Task brief | In the data that follows, find each line containing "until" and copy it.
-- Records to process follows --
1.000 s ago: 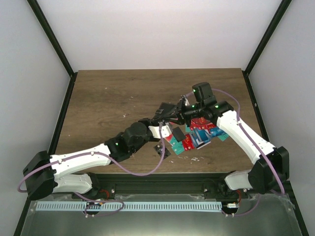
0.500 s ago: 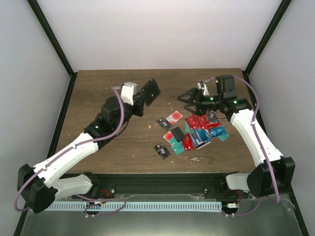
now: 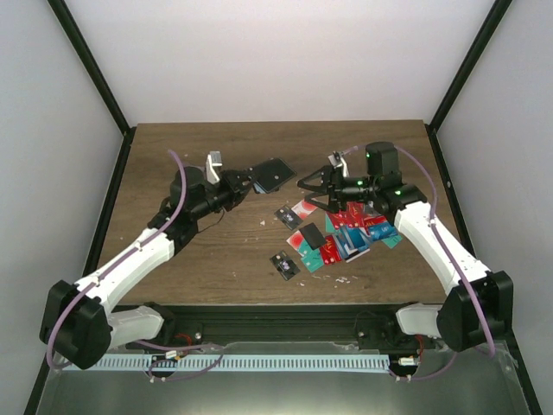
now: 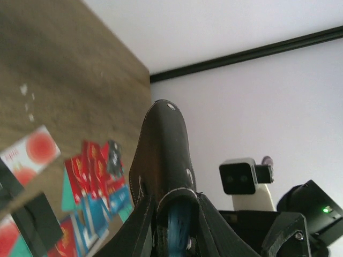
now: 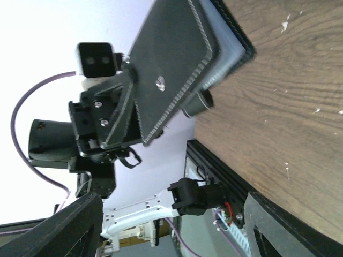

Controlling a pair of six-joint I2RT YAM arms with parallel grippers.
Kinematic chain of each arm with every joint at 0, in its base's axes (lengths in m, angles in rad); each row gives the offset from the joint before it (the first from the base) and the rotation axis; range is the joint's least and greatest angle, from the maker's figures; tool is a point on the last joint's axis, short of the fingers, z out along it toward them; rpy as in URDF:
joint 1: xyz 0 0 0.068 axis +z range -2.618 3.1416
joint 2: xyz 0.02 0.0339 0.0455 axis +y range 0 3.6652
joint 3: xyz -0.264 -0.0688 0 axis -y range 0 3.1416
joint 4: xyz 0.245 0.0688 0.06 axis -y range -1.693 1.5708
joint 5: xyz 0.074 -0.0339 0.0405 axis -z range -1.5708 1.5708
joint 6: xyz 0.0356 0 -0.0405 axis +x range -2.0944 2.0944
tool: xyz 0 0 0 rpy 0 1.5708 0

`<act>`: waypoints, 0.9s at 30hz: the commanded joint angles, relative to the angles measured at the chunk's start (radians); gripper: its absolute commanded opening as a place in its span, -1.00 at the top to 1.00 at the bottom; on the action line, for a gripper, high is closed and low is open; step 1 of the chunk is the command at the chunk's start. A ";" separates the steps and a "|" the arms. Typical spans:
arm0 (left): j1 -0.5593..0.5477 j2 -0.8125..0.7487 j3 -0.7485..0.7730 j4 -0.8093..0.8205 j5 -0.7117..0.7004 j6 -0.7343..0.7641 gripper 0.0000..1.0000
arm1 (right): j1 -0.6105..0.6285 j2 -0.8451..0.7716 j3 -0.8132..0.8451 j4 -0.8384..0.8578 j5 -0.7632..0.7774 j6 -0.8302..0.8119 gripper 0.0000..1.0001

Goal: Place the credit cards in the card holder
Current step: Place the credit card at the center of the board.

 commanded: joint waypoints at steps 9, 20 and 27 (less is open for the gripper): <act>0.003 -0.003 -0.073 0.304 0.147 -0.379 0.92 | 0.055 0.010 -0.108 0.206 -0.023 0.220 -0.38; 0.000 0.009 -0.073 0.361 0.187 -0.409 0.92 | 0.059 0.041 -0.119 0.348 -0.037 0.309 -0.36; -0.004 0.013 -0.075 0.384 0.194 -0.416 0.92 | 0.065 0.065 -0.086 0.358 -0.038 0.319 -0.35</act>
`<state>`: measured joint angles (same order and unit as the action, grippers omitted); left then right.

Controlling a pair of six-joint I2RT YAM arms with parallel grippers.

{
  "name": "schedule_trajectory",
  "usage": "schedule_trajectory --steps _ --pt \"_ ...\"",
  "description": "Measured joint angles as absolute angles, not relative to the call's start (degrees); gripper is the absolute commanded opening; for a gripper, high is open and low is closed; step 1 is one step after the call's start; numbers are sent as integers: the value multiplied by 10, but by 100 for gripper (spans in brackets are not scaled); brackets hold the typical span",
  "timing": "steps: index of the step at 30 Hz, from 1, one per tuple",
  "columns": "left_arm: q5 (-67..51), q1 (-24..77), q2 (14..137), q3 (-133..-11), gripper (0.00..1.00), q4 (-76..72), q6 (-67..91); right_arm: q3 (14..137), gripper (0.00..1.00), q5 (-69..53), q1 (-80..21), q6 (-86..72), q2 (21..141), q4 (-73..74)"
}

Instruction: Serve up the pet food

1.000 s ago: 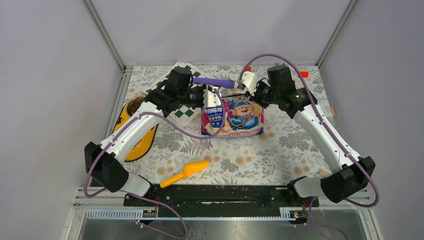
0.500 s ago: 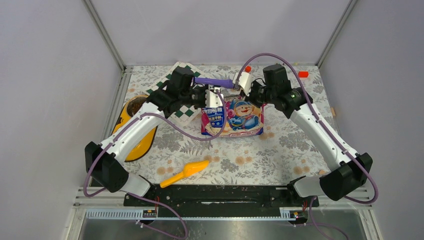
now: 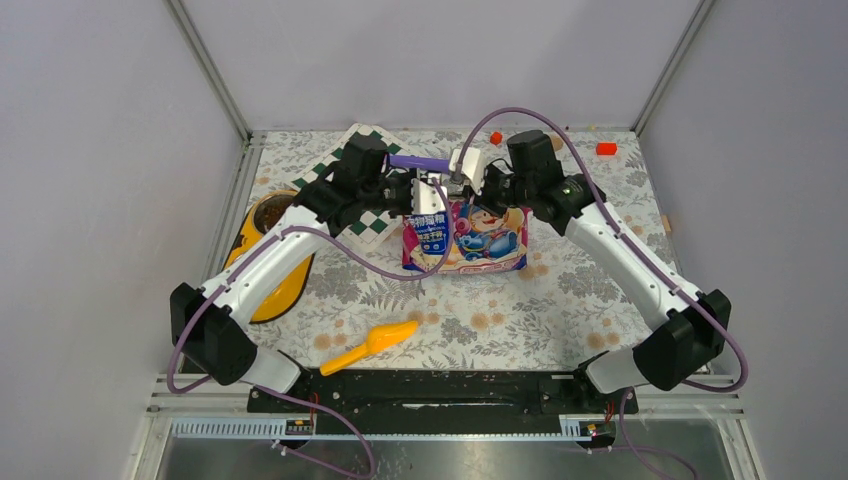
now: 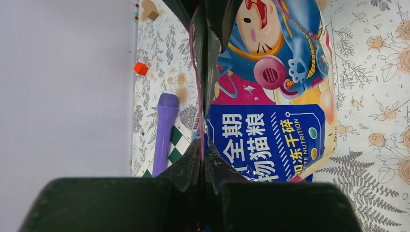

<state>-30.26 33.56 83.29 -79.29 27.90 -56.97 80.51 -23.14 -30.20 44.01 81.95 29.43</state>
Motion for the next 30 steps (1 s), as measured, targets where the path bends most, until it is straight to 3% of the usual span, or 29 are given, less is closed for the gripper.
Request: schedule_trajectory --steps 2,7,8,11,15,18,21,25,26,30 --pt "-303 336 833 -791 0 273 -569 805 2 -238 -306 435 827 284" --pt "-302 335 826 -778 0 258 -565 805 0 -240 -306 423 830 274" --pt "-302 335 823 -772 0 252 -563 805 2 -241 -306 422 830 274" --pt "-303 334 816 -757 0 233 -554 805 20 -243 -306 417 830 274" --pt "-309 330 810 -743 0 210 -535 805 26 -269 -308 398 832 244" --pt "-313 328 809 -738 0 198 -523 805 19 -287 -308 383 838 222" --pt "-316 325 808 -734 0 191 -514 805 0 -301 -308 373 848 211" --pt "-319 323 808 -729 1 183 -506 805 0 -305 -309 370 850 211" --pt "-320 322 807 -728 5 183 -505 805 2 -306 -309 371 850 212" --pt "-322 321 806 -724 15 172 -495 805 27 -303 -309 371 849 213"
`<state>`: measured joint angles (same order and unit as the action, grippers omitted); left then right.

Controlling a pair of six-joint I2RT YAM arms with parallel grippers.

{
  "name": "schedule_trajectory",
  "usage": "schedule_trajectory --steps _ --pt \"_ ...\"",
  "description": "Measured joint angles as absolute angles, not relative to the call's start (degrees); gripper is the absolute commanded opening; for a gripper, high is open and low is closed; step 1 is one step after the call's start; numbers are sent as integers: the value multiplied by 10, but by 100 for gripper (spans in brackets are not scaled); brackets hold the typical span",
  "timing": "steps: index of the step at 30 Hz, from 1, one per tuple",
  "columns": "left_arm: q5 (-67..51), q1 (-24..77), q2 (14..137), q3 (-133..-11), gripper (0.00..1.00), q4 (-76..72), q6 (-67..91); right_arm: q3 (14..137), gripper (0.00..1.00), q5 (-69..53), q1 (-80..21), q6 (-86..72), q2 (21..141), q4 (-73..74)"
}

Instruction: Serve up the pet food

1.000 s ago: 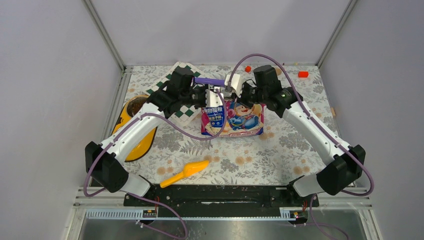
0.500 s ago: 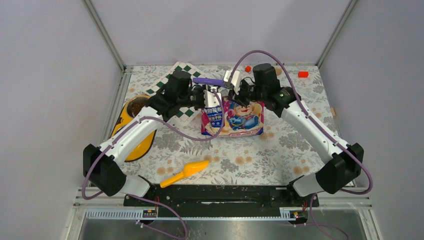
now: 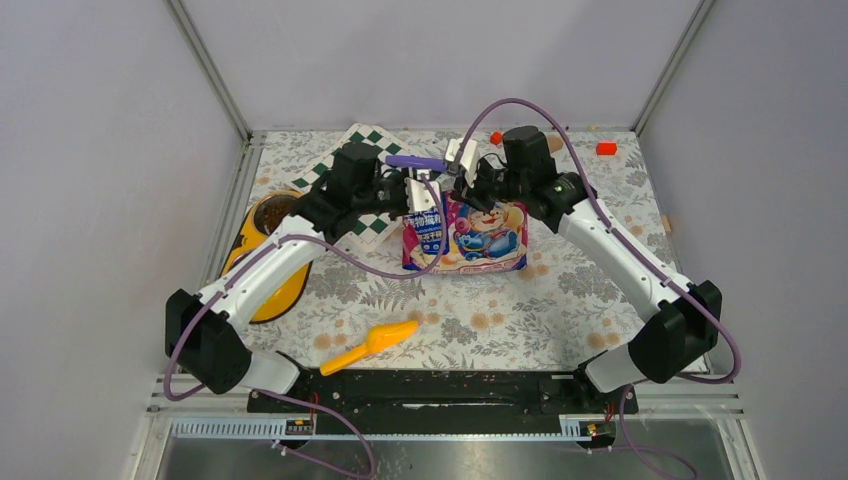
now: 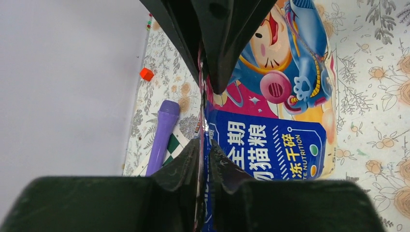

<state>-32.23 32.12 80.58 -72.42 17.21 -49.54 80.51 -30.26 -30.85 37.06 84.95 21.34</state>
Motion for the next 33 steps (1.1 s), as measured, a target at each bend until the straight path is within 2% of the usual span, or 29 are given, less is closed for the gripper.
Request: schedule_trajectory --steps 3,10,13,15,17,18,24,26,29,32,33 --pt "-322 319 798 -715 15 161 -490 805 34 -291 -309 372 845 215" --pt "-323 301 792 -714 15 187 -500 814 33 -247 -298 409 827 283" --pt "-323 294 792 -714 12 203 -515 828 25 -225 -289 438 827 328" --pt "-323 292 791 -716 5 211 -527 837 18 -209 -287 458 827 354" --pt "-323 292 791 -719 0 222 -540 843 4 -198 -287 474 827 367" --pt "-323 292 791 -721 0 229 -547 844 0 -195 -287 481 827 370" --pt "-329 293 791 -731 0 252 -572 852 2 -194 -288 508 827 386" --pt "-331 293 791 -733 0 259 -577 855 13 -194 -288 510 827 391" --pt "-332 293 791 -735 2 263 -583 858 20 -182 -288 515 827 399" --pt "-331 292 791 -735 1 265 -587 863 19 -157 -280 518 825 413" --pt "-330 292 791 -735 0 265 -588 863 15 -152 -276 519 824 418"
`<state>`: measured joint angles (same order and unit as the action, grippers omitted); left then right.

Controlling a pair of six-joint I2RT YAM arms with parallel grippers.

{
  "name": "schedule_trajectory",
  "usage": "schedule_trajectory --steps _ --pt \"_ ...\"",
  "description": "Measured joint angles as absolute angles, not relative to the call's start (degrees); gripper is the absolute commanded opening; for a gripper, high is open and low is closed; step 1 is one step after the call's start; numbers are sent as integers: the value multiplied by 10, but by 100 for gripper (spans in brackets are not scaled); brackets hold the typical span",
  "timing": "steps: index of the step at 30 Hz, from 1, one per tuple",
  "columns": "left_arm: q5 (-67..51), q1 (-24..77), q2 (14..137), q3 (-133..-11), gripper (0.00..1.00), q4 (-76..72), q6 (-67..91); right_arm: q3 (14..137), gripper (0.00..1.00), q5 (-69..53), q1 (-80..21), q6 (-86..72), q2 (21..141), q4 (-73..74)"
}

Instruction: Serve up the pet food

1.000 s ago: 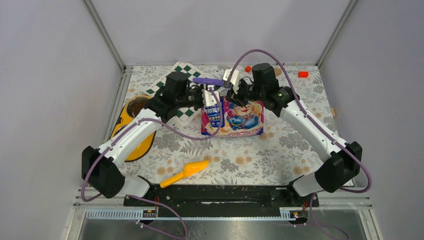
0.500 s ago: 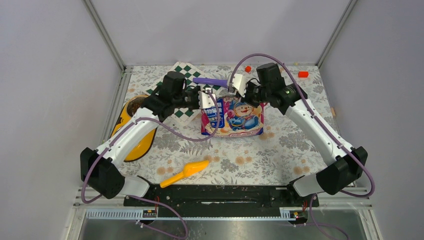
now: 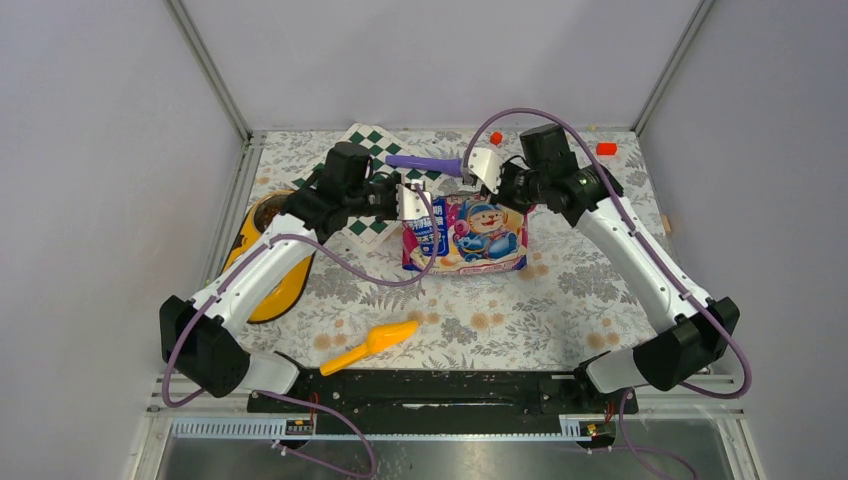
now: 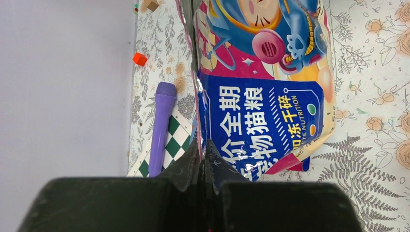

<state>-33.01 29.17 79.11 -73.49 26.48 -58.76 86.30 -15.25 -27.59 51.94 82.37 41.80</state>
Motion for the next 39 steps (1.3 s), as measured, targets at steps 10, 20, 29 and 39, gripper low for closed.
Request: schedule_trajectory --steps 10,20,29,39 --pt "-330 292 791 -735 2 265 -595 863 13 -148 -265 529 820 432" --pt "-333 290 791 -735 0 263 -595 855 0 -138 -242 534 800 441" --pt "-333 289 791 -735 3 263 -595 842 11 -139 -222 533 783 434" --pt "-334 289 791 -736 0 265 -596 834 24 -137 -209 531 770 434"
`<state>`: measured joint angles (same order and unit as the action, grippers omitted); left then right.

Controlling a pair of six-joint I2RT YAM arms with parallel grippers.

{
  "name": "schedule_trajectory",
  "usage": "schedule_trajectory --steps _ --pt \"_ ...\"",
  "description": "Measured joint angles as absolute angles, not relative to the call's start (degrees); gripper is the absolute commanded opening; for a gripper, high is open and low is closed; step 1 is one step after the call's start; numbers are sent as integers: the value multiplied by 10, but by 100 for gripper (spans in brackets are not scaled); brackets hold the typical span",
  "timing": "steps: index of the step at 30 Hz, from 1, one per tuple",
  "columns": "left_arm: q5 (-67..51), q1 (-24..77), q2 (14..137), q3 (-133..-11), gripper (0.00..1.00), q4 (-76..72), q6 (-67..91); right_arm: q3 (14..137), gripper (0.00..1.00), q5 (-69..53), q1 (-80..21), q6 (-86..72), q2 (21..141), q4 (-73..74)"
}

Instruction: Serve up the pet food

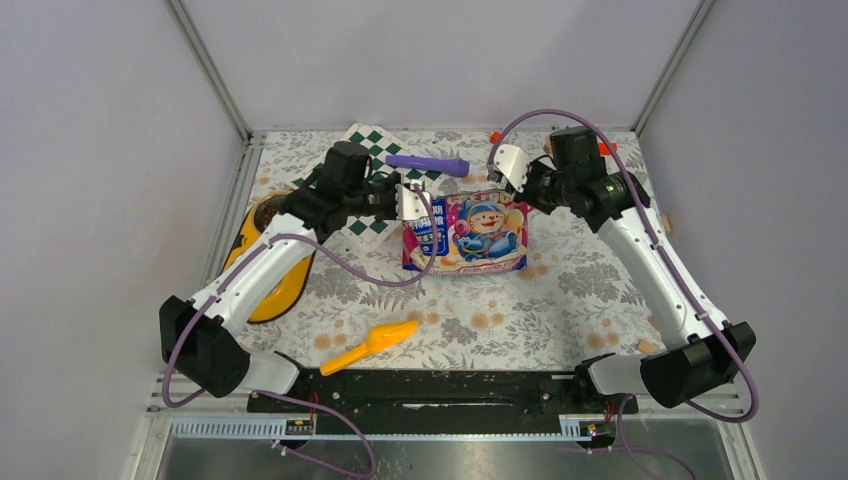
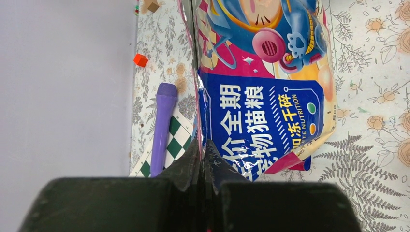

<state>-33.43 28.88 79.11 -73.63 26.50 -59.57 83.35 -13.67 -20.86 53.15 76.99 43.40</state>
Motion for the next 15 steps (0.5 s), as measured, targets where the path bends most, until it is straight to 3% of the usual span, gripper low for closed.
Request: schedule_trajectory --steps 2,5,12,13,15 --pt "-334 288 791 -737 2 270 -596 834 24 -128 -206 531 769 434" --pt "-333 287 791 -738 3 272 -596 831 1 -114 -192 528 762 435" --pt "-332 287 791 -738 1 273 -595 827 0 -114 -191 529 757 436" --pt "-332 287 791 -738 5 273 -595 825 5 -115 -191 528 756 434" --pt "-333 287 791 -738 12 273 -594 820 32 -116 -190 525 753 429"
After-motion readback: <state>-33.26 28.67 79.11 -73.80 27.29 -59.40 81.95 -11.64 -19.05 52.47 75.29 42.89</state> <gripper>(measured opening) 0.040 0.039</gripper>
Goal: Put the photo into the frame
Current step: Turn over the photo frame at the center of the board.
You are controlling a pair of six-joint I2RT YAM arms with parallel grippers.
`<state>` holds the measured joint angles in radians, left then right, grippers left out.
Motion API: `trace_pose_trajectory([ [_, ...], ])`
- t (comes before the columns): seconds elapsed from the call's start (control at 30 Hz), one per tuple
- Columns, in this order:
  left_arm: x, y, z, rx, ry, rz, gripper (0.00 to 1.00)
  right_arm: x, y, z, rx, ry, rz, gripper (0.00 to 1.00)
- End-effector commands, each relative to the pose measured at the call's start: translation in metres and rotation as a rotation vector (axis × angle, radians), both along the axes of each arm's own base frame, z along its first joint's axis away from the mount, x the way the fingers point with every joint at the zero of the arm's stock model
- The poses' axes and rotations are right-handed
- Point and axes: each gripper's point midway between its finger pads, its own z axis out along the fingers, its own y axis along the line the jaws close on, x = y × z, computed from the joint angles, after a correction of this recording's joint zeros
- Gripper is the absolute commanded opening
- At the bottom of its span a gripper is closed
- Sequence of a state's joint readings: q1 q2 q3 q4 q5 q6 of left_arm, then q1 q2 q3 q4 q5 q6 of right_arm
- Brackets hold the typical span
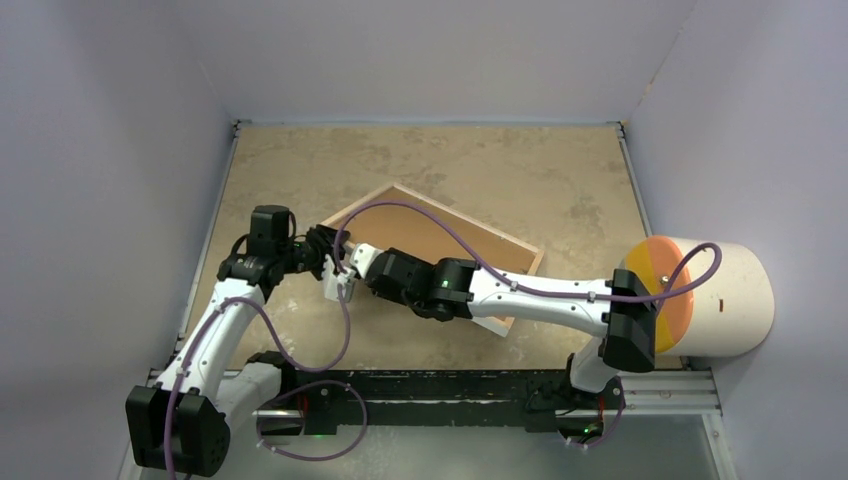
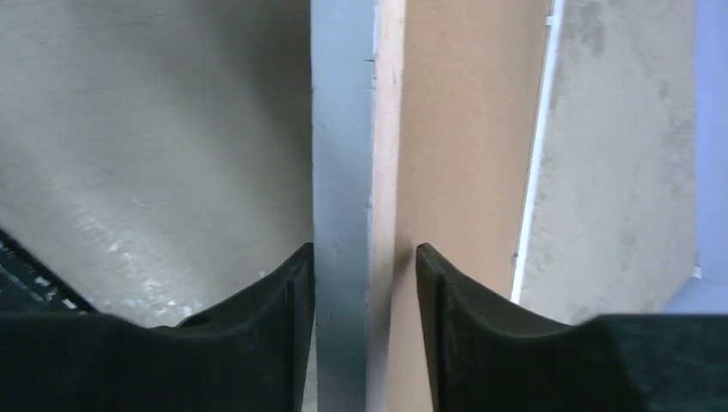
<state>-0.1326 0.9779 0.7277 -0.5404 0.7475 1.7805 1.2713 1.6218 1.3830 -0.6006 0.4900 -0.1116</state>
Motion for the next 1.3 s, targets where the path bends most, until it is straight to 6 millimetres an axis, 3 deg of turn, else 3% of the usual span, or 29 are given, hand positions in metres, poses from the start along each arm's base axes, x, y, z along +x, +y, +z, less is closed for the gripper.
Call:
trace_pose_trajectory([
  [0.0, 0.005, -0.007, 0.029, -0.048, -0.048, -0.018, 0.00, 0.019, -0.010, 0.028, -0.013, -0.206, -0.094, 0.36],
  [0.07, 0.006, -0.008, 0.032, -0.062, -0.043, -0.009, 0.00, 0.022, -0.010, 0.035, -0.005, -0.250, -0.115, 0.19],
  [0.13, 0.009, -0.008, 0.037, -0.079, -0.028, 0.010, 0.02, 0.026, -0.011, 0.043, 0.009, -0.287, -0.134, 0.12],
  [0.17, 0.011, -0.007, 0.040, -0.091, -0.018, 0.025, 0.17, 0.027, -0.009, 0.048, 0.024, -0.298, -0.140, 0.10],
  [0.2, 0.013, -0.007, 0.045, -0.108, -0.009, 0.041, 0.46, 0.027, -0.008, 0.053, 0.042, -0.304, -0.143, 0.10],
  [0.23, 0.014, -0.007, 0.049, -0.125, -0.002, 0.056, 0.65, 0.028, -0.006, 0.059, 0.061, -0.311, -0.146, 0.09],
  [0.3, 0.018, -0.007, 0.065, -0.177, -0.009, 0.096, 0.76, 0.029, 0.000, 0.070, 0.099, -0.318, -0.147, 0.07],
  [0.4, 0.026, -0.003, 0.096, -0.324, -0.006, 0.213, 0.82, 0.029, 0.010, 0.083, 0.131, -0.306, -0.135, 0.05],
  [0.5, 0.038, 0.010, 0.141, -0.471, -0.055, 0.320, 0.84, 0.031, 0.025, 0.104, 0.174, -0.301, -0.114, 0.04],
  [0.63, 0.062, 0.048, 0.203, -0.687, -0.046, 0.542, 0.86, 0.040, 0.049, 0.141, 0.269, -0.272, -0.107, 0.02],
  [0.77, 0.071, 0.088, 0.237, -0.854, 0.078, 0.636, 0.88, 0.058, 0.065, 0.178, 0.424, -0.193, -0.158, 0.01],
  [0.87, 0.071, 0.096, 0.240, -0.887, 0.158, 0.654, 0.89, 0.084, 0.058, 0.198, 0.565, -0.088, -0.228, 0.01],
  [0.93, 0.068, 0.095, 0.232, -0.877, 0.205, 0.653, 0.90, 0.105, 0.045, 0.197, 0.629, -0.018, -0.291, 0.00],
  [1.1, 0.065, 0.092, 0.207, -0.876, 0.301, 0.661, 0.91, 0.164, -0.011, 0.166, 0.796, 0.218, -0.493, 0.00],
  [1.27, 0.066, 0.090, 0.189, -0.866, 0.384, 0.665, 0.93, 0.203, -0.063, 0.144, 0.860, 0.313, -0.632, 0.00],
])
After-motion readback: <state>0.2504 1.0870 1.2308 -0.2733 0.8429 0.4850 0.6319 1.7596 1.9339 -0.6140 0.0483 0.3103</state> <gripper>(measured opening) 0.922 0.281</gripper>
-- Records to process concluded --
Your response |
Motion for the next 30 steps (1 s), as measured, targets where the path bends most, until it is straight to 3% of the usual span, or 29 are given, less is closed for the gripper.
Motion for the next 33 steps (1.1 s), as measured, a target at each bend until the straight path is within 2% of the usual span, or 29 are given, less is closed for the gripper.
Motion for the next 15 steps (0.5 s), as measured, targets where the path bends most, until it is straight to 3% of the usual span, gripper low for closed.
Motion for the next 1.3 s, targets where the path bends most, until it is straight to 6 millimetres an axis, 3 deg of turn, else 3% of the usual span, or 29 are given, hand positions in metres, poses from the start along each arm's base axes, x, y, z along +x, +y, +z, less is closed for the gripper.

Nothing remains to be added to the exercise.